Goal of the exercise: Repeat the entire listing exactly as written.

=-=-=

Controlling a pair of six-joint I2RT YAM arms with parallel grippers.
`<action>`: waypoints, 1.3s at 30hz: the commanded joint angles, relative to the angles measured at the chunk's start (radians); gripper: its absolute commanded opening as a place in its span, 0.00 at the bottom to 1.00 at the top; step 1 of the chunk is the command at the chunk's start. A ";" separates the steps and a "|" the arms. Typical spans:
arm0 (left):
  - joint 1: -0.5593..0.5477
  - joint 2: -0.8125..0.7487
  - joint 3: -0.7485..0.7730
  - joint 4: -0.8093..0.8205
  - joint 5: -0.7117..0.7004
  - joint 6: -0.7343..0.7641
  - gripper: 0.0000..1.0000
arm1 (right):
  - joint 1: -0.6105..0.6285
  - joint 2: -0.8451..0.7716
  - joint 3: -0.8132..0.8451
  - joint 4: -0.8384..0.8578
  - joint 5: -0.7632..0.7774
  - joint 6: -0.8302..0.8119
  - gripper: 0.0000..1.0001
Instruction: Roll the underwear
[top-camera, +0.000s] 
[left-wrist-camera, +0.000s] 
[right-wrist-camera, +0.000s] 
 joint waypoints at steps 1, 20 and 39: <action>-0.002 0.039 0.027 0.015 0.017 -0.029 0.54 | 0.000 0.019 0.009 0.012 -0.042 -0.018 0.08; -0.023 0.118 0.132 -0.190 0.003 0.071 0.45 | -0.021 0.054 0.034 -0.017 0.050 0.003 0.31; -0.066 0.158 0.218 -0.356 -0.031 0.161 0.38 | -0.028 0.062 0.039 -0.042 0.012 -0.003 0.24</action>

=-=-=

Answer to this exercise:
Controlling a pair of six-joint I2RT YAM arms with parallel grippers.
`<action>`: waypoints, 1.3s at 30hz: the commanded joint angles, relative to the angles measured at the chunk's start (radians); gripper: its absolute commanded opening as a place in its span, 0.00 at the bottom to 1.00 at the top; step 1 of the chunk is the command at the chunk's start. A ";" separates the steps and a "|" the arms. Typical spans:
arm0 (left):
  - joint 1: -0.5593..0.5477
  - joint 2: -0.8125..0.7487
  - joint 3: -0.7485..0.7730
  - joint 4: -0.8093..0.8205
  - joint 5: -0.7117..0.7004
  - joint 6: -0.7343..0.7641
  - gripper: 0.0000..1.0000
arm1 (right):
  - joint 1: -0.6105..0.6285
  - joint 2: -0.8451..0.7716
  - joint 3: -0.8132..0.8451
  - joint 4: -0.8384..0.8578
  - joint 5: -0.7632..0.7774
  - joint 6: -0.8302..0.8119
  - gripper: 0.0000..1.0001
Instruction: Roll the underwear
[top-camera, +0.000s] 
[left-wrist-camera, +0.000s] 
[right-wrist-camera, +0.000s] 
 joint waypoints at steps 1, 20 and 39: <action>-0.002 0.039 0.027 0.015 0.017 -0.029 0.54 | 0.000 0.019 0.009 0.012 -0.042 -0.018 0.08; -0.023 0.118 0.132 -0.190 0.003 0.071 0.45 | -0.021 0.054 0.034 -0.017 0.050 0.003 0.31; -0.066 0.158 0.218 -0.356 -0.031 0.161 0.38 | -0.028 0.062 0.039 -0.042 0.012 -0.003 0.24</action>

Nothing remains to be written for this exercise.